Your task = Only those lines running from the line that contains "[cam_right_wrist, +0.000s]" through the end of the material are to be written out, each exactly as shown.
[Exercise data Boundary: Start]
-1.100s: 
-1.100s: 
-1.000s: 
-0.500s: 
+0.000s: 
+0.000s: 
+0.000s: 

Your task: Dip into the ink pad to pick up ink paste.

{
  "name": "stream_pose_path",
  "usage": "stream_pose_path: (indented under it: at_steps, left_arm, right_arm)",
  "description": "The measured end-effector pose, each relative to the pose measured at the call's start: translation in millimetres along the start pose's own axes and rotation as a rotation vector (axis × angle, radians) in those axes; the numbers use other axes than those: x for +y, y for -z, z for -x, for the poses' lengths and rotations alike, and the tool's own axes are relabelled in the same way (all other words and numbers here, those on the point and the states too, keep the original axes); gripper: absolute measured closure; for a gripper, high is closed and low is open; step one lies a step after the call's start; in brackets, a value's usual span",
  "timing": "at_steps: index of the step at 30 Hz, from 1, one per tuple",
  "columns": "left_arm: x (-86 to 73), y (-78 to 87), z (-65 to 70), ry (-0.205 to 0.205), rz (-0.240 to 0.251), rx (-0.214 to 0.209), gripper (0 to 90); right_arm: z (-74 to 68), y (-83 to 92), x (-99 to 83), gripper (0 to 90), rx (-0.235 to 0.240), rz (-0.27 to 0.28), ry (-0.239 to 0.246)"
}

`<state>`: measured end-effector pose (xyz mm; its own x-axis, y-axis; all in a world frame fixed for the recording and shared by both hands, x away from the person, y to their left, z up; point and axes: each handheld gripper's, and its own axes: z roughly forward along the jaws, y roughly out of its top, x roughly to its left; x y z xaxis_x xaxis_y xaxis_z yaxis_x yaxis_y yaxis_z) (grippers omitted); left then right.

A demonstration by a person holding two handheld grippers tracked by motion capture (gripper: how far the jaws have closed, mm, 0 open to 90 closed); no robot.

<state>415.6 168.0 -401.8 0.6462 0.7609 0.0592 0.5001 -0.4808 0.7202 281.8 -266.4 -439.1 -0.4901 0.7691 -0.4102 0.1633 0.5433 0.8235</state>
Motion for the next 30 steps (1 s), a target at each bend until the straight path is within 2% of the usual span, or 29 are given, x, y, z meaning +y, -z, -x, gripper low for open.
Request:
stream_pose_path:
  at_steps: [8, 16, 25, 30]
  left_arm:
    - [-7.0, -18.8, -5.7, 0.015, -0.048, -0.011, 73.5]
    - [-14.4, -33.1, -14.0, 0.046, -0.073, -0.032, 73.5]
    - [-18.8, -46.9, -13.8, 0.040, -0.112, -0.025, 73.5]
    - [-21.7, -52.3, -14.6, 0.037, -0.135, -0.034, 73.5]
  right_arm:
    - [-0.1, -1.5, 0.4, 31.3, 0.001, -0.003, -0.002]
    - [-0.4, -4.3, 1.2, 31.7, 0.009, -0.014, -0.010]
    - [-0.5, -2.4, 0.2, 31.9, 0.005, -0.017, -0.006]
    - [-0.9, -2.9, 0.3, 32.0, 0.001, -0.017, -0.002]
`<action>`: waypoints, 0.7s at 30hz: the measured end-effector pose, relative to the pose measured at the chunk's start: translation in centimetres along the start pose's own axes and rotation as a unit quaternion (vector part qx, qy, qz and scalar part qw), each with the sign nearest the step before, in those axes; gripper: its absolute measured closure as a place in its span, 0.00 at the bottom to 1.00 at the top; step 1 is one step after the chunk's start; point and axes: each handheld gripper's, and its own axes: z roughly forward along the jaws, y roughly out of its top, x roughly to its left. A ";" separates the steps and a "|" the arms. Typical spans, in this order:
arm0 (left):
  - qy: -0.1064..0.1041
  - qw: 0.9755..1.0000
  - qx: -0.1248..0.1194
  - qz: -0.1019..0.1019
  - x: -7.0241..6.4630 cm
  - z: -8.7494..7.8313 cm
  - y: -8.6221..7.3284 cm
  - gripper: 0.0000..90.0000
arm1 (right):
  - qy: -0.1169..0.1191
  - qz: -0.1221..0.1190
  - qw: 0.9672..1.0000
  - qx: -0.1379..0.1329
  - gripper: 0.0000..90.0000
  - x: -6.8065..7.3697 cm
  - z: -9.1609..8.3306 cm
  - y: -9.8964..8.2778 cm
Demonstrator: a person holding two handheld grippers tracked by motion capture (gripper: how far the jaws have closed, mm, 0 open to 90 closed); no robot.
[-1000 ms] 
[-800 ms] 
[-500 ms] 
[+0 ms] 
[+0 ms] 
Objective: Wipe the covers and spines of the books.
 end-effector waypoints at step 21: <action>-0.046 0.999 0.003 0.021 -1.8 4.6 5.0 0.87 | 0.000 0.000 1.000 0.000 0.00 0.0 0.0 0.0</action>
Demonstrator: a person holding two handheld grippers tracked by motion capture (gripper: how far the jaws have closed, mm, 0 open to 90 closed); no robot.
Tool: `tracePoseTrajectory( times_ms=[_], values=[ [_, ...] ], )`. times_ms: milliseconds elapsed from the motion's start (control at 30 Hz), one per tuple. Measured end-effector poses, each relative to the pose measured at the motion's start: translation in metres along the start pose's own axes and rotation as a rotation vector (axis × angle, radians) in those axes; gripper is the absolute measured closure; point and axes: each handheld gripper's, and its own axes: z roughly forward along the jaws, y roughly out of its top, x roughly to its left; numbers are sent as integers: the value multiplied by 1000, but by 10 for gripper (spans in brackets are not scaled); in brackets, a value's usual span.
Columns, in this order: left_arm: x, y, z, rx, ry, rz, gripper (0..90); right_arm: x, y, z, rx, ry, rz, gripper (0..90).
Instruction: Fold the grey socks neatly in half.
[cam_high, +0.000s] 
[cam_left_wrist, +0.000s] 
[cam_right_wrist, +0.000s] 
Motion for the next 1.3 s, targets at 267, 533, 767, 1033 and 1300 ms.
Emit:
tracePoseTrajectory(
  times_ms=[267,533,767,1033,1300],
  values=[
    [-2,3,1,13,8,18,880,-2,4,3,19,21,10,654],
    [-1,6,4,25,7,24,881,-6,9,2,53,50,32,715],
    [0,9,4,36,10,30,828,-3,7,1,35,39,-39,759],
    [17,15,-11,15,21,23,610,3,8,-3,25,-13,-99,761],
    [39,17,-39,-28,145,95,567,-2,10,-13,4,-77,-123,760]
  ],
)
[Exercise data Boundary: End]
Solution =
[cam_right_wrist, +0.000s] 
Motion for the next 1.3 s, targets at 267, 533, 767, 1033 and 1300 ms.
Emit:
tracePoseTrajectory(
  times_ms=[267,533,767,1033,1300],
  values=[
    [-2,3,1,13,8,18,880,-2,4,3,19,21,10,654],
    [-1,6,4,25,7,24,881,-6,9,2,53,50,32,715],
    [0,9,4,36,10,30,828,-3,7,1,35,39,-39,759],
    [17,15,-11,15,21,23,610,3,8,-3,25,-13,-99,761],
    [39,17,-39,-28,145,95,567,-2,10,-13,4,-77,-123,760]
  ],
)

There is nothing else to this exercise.